Predictably, the clash between the owner who attempts to retain the
value of the lot he has been “paying taxes on for years” and abutters
or town officials seeking to restrain new development in established
neighborhoods has led to frequent litigation with unpredictable
results. As discussed below, whether a vacant lot is “grandfathered”
for building purposes is a complex question that involves a detailed
analysis. The result can turn on many factors. The Massachusetts
Zoning Act has always contained provisions exempting “once
valid,” established lots from the applicability of the increased zoning
dimensional requirements. These protections for vacant lots are
currently set forth in Massachusetts General Laws, Chapter 40A,
Section 6. That statute contains two sentences which seemingly
exempt certain isolated lots or groups of up to three contiguous
lots from increases in zoning dimensional requirements which
would either prevent them from being built upon, or would require
them to be “merged” for zoning purposes with adjacent land. One
section of the statute provides that “Any increase in area, frontage,
width, yard, or depth requirements of a zoning ordinance or by-law
shall not apply to a lot for single and two-family residential use
which at the time of recording or endorsement, whichever occurs
sooner, was not held in common ownership with any adjoining
land, conformed to then existing requirements and had less than
the proposed requirement but at least five thousand square feet of
area and fifty feet of frontage.” As long as the lot contained modest
area and frontage, “conformed to then existing requirements,” and
was not held in common ownership with adjacent land, the statute
seemed to protect the lot from the application of a dimensional
zoning amendment that would render it unbuildable for single or
two-family use.
To give further protection to established lots, while still increasing
minimum requirements for new development, some communities
have historically adopted local zoning provisions which afford
even more liberal protections to “grandfathered lots” than the
Zoning Act provides. For example, some communities maintained
historical provisions which grandfathered any lots which were
“lawfully laid out by plan or deed” or other similar language,
without regard to minimum size or frontage established by Chapter
40A. In some cases, communities have decided to eliminate these
local grandfathering provisions and defaulted to state law without
regard for the effect those enactments may have on existing lots.
This situation was recently encountered in the case of Rourke v.
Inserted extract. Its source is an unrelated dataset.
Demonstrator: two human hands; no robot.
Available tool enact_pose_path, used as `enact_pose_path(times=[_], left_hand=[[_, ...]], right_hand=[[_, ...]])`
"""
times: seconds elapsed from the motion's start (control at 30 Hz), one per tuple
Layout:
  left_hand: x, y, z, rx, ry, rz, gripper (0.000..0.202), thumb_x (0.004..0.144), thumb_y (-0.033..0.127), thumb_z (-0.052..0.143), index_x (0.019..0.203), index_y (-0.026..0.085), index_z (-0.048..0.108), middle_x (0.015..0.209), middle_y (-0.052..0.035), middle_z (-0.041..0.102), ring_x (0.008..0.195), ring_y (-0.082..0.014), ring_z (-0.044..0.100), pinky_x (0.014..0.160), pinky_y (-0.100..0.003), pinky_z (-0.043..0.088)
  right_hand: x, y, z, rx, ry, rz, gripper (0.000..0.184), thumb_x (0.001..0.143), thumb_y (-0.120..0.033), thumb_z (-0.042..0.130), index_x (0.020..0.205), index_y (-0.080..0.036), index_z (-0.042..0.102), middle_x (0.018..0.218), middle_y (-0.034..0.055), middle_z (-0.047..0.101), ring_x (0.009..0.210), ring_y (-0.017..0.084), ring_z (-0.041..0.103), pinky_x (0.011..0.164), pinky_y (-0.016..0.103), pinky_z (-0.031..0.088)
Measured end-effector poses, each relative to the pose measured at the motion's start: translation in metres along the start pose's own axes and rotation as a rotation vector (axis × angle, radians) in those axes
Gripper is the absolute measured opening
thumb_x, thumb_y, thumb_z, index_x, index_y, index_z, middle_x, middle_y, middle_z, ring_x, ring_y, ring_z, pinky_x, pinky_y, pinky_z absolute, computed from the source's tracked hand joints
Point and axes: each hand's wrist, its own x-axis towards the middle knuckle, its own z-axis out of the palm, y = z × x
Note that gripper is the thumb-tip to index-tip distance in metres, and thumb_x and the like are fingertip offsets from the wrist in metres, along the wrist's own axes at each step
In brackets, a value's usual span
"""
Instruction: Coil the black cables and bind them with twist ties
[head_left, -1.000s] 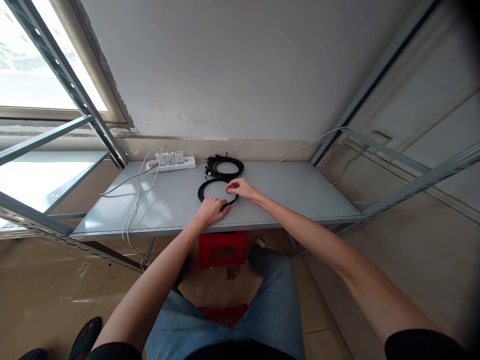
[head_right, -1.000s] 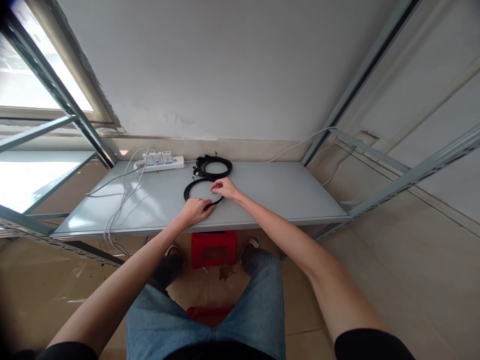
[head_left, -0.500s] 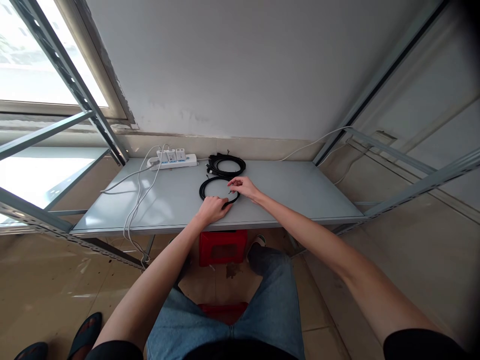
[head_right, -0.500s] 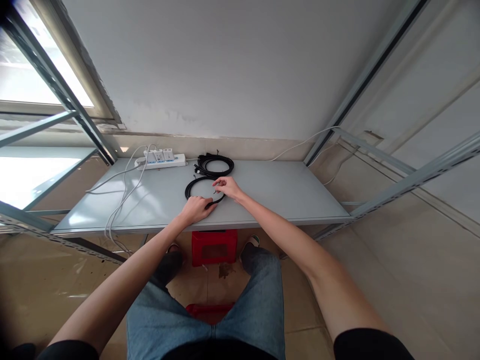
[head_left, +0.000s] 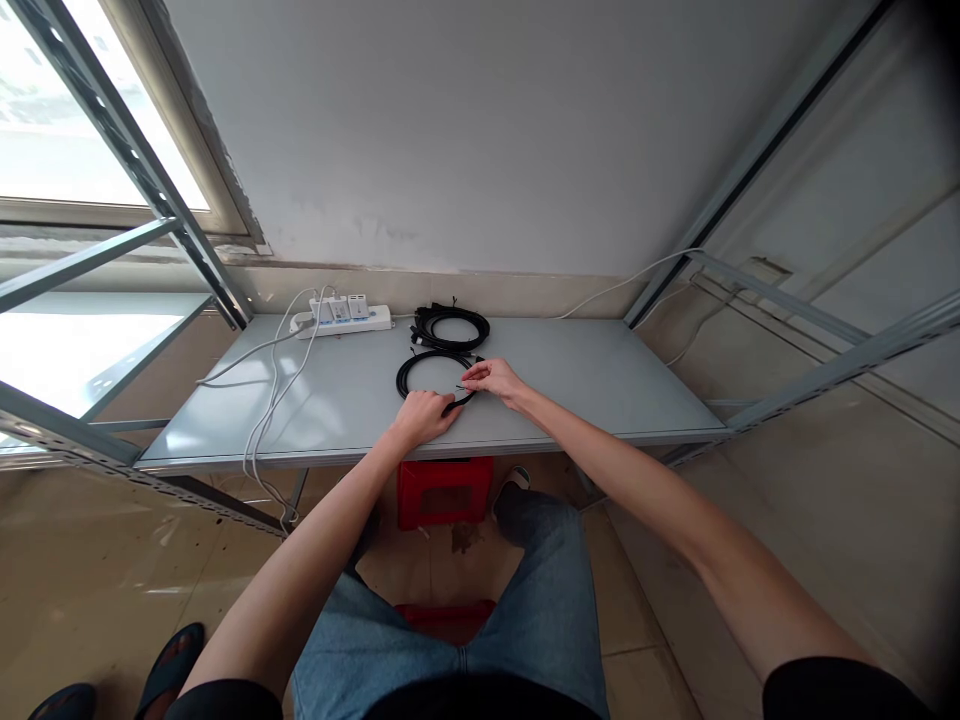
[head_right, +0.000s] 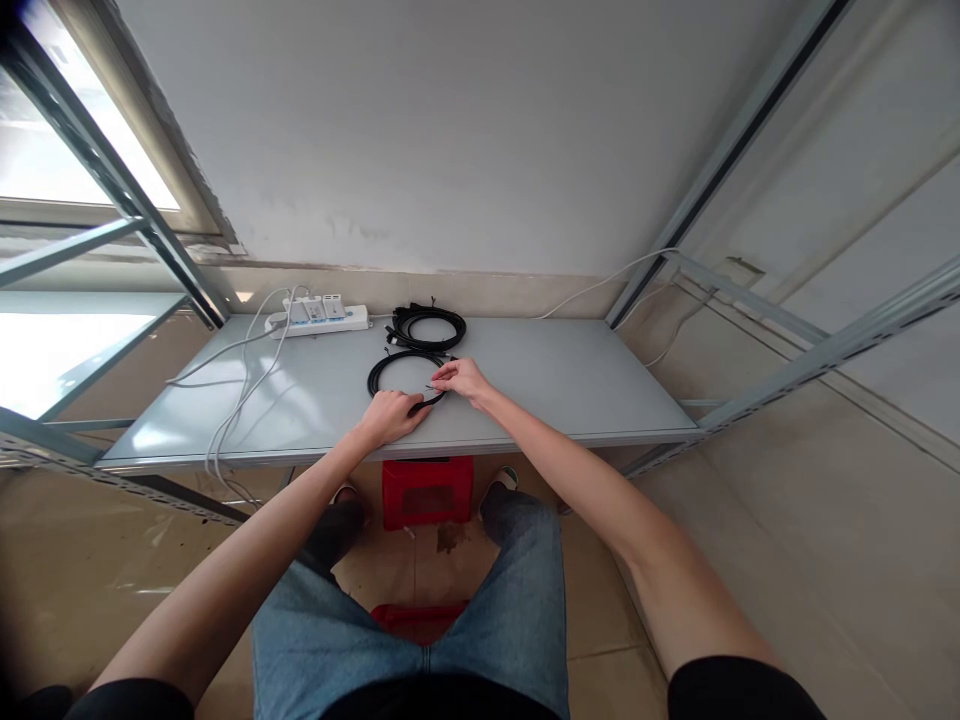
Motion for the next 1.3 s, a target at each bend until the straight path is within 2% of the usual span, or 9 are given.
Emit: enact_pose_path(times=[0.13,0.27,0.43,0.57,0.7,0.77,0.83,1.1,1.3], left_hand=[[0.0,-0.001,0.002,0.004,0.01,0.004,0.055,0.105,0.055,0.034,0.106,0.019,0.076,0.086,-0.0155,0.076,0.084,-0.0304,0.073,0.074,-0.035,0.044],[0.0,0.0,0.002,0.024,0.011,0.008,0.056,0.105,0.055,0.033,0.106,0.018,0.076,0.086,-0.0159,0.076,0.084,-0.0307,0.073,0.073,-0.035,0.044],[0.0,0.001,0.001,0.031,0.001,0.004,0.057,0.106,0.055,0.032,0.106,0.018,0.076,0.087,-0.0163,0.076,0.086,-0.0304,0.073,0.074,-0.035,0.044],[0.0,0.001,0.0,0.021,-0.002,-0.007,0.057,0.105,0.055,0.033,0.106,0.018,0.076,0.089,-0.0165,0.077,0.087,-0.0303,0.073,0.075,-0.035,0.045],[0.0,0.001,-0.001,0.011,-0.013,-0.005,0.056,0.106,0.054,0.033,0.108,0.018,0.075,0.09,-0.0168,0.077,0.087,-0.0303,0.074,0.076,-0.035,0.045],[0.0,0.001,-0.001,-0.001,-0.013,0.0,0.056,0.106,0.054,0.033,0.108,0.018,0.075,0.091,-0.0172,0.077,0.088,-0.0307,0.073,0.076,-0.035,0.045],[0.0,0.001,-0.001,-0.009,-0.014,0.001,0.055,0.105,0.054,0.034,0.108,0.018,0.076,0.091,-0.0172,0.077,0.088,-0.0307,0.073,0.077,-0.035,0.045],[0.0,0.001,-0.001,0.006,0.005,0.008,0.053,0.105,0.053,0.035,0.105,0.017,0.076,0.087,-0.0166,0.076,0.085,-0.0309,0.073,0.073,-0.035,0.044],[0.0,0.001,-0.001,0.005,-0.001,0.005,0.054,0.105,0.053,0.034,0.105,0.018,0.075,0.085,-0.0165,0.076,0.084,-0.0306,0.073,0.073,-0.035,0.044]], right_hand=[[-0.003,-0.005,-0.001,-0.078,0.031,-0.019,0.027,0.063,-0.026,0.095,0.068,-0.016,0.071,0.063,0.0026,0.069,0.064,0.014,0.063,0.073,0.029,0.053],[-0.002,-0.009,0.001,-0.101,0.073,-0.023,0.028,0.068,-0.033,0.091,0.07,-0.016,0.068,0.062,-0.0015,0.063,0.06,0.01,0.051,0.063,0.025,0.044],[0.0,-0.011,0.006,-0.107,0.046,0.077,0.03,0.073,-0.032,0.087,0.07,-0.016,0.063,0.057,-0.0049,0.054,0.053,0.006,0.041,0.051,0.021,0.029],[0.003,-0.011,0.01,-0.056,0.012,0.111,0.032,0.076,-0.03,0.087,0.071,-0.016,0.059,0.053,-0.0073,0.049,0.048,0.004,0.036,0.047,0.02,0.024],[0.004,-0.011,0.01,-0.033,0.09,0.118,0.037,0.062,-0.023,0.097,0.065,-0.015,0.062,0.055,-0.0033,0.056,0.052,0.006,0.046,0.046,0.02,0.035],[0.003,-0.011,0.007,-0.021,0.131,0.162,0.038,0.055,-0.019,0.101,0.063,-0.014,0.064,0.06,0.001,0.063,0.056,0.009,0.053,0.05,0.022,0.045],[0.001,-0.011,0.004,-0.013,0.146,0.223,0.038,0.052,-0.018,0.102,0.062,-0.014,0.066,0.064,0.0033,0.066,0.059,0.01,0.056,0.053,0.023,0.049],[-0.001,-0.011,0.001,-0.03,0.073,0.208,0.037,0.07,-0.027,0.096,0.061,-0.014,0.062,0.061,0.0023,0.064,0.05,0.005,0.043,0.044,0.02,0.035],[0.002,-0.017,0.006,-0.053,0.035,0.213,0.043,0.073,-0.039,0.093,0.062,-0.016,0.058,0.059,0.0005,0.06,0.046,0.004,0.033,0.04,0.021,0.019]])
Rothman, which was decided by the Massachusetts Appeals Court
on September 26, 2005.
In Rourke, the Appeals Court considered the fate of a lot that had
seemingly existed as a buildable lot in the town of Orleans since
1915. The lot was laid out on a recorded plan and consisted of
8000 square feet, with 80 feet of frontage. Orleans first adopted a
zoning by-law in 1954. Although the by-law required a minimum
of 15,000 square feet and 100 feet of frontage, the by-law contained
an exemption allowing one building to be erected on any lot that,
“at the time this by-law is adopted, either is separately owned or
contains five thousand [5,000] square feet.” In 1961, the by-law was
amended, increasing the minimum lot size to 20,000 square feet
and 120 feet of frontage, but retaining the same exemption. Because
the lot was held in common ownership with one or more adjoining
lots from 1949 to 1970, it did not qualify for protection under
Chapter 40A, but it was protected under the local by-law. In 1970,
the lot was sold. For the first time since its creation, the lot was
separately owned from any adjoining land. Although the lot did not
Zoning Update: Is Your Lot
“Grandfathered” or Just Old?
By James M. Burgoyne, Esq.
RESPONSIVE SOLUTIONS
508.459.8000 | www.fletchertilton.com
contain the minimum area required for a building lot, there was
no question that it was “buildable” under the local by-law which
had protected any lot which “existed” as of the first adoption of
zoning regulation 1954 and had at least 5000 square feet.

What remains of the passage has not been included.